In particular, the resin composition is not highly desirable to be
used as a material for manufacturing a fuel transport tube which is
to be exposed to fuel for a long time.
[0009] Korean Patent Publication No. 10-2007-0028174, incorporated
by reference in its entirety herein, discloses a nanocomposite
composition having barrier properties comprising: 100 parts by
weight of a poly-olefin resin; 1 to 60 parts by weight of a barrier
composite comprising a mixture of polyamide and polyolefin and a
layered clay compound; and 0.5 to 30 parts by weight of a
compatibilizer. However, this nanocomposite composition has a low
heat deflection temperature and poor mechanical properties and
gasoline resistance, which should be improved for the formation of
the fuel transport tube for transporting fuel at a temperature
above room temperature, and thus is not suitable to be used as a
material for manufacturing the fuel transport tube.
[0010] The above information disclosed in this Background section
is only for enhancement of understanding of the background of the
invention and therefore it may contain information that does not
form the prior art that is already known in this country to a
person of ordinary skill in the art.
SUMMARY OF THE DISCLOSURE
[0011] The present invention provides a polyamide clay composite
composition having excellent chemical resistance and capable of
forming a suitably uniform nano-dispersed structure.
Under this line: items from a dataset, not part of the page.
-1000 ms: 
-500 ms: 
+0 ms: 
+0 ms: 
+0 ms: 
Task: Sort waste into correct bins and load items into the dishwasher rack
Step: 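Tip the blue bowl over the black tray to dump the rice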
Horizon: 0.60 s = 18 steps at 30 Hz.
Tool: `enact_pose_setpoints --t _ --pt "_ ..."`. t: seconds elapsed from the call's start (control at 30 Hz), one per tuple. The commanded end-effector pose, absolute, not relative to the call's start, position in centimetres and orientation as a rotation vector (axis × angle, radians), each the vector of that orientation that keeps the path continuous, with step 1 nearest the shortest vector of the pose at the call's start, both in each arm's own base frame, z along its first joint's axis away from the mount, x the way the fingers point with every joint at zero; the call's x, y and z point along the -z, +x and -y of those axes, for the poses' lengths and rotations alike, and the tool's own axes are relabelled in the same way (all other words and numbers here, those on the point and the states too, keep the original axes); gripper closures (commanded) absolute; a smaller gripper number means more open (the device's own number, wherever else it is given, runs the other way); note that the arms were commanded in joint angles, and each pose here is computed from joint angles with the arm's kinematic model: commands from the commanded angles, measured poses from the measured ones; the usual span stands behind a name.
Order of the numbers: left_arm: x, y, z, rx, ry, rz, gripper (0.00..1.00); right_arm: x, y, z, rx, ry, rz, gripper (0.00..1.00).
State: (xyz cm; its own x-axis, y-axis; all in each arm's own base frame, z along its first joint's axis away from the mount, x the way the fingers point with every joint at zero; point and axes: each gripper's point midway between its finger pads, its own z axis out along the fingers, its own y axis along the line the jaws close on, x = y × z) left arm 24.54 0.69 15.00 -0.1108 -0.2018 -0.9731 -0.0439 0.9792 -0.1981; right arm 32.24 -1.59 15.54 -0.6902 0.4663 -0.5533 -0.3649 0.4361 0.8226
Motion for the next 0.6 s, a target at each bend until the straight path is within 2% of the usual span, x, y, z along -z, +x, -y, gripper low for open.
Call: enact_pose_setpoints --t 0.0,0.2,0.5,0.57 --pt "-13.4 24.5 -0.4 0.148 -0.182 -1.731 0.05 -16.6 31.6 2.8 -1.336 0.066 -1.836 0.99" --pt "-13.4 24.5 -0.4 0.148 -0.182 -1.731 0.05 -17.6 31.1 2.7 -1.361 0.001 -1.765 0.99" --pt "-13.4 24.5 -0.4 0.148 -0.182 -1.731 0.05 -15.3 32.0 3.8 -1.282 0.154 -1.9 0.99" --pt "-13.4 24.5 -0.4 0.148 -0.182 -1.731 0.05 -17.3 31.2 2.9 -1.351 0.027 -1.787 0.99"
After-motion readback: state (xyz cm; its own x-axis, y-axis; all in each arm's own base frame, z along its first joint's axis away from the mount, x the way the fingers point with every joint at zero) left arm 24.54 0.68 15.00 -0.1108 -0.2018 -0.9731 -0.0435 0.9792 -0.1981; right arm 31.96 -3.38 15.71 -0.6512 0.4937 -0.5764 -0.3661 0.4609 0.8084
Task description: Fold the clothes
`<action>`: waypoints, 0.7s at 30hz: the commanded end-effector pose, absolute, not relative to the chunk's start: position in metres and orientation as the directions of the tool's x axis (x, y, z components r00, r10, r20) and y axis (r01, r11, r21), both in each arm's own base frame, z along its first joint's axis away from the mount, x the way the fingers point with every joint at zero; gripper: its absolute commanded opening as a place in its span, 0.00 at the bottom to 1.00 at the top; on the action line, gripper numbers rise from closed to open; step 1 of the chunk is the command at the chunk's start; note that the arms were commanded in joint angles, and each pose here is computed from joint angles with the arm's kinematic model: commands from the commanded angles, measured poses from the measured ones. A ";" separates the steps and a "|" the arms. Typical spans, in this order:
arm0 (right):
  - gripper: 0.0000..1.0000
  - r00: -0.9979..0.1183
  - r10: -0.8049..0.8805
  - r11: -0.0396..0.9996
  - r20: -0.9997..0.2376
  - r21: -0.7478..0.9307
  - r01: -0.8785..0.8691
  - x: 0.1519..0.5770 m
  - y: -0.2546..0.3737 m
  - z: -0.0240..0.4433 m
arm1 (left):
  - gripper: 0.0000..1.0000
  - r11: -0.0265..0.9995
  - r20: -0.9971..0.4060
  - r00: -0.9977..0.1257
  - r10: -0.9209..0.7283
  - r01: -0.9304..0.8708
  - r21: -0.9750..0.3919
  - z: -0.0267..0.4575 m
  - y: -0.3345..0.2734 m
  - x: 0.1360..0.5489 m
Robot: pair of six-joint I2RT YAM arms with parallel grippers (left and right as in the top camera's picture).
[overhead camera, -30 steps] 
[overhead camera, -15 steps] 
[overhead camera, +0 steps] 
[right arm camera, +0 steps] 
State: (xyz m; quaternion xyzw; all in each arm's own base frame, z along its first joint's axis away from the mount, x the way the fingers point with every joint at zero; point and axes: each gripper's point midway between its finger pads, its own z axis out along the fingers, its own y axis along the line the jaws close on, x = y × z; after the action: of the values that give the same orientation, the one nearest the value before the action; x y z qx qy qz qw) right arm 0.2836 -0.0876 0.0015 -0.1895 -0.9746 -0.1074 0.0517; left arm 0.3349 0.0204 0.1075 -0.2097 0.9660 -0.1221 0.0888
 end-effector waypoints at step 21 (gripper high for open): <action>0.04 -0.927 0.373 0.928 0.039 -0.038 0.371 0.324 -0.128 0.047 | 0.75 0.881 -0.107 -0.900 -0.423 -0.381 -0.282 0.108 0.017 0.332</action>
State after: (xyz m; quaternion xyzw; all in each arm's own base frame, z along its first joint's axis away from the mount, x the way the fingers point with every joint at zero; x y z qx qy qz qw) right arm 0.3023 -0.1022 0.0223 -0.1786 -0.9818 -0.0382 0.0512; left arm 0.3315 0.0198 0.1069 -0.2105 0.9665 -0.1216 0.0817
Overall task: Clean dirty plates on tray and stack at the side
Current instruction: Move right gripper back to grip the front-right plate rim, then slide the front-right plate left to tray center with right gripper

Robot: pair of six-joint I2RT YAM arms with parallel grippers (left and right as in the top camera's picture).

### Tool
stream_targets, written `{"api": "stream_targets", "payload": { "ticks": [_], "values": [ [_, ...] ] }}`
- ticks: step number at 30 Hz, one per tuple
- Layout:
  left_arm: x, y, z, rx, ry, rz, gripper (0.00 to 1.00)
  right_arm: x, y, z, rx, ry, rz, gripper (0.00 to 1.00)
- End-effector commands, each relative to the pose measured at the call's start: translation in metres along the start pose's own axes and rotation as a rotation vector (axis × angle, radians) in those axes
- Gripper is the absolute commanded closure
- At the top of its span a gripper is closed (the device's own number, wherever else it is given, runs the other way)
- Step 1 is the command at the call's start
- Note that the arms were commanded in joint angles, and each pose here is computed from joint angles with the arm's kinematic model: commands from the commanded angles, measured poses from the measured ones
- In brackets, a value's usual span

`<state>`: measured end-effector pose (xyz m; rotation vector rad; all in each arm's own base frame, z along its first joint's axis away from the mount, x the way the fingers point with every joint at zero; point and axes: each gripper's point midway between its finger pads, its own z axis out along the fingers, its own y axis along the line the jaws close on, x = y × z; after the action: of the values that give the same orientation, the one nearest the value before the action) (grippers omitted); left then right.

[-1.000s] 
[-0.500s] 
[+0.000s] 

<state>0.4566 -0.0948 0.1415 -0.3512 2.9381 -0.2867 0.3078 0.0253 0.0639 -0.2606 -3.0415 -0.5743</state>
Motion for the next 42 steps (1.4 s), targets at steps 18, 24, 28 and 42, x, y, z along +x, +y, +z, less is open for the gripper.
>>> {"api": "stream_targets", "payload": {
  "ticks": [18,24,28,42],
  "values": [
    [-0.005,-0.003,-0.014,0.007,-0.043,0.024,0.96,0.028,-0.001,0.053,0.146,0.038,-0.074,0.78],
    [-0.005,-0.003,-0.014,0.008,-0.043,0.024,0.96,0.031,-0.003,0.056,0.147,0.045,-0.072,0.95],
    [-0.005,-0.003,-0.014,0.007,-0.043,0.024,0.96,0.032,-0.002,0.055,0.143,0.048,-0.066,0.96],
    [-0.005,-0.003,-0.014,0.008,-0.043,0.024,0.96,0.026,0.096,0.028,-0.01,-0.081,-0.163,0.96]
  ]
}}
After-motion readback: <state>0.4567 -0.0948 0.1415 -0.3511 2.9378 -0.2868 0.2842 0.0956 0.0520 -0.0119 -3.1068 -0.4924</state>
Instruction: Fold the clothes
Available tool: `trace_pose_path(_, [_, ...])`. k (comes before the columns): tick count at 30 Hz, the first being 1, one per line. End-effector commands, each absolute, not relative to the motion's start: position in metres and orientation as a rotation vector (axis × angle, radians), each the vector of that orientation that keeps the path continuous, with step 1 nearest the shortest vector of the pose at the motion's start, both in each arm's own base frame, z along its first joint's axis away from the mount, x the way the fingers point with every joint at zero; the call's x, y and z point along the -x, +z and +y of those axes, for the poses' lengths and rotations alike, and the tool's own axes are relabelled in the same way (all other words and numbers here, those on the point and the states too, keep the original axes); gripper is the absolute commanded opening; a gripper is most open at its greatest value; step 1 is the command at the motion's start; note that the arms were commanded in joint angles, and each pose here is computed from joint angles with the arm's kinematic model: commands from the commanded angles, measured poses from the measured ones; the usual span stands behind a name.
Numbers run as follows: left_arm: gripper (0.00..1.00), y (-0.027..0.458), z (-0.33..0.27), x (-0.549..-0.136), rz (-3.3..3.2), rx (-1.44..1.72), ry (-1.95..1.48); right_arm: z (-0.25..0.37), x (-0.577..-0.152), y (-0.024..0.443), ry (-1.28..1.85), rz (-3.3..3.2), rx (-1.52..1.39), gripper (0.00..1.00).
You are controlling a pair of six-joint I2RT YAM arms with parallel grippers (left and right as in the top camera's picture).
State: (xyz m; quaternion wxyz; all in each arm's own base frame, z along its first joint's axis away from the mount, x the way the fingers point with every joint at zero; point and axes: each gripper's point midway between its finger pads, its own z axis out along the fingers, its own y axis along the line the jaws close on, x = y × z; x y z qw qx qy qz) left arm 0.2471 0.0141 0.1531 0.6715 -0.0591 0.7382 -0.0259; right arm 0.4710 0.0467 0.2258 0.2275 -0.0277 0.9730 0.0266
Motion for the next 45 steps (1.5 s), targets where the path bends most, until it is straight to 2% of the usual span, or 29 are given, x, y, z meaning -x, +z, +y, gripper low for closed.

In preferred
embodiments, the present invention provides a fuel transport tube
prepared using the polyamide clay composite composition and having
suitably improved barrier properties of organic solvents and fuels
and excellent properties such as, but not limited to, moldability,
impact strength, etc.
[0012] In one preferred embodiment, the present invention provides
a polyamide clay composite composition including: (A) 100 parts by
weight of a base resin containing (A-1) 30 to 99.9% by weight of a
polyamide resin and (A-2) 0.1 to 70% by weight of a polyolefin
resin; (B) 3 to 30 parts by weight of an olefin oligomer with
respect to 100 parts by weight of the basin resin; and (C) 0.5 to 5
parts by weight of a layered clay compound.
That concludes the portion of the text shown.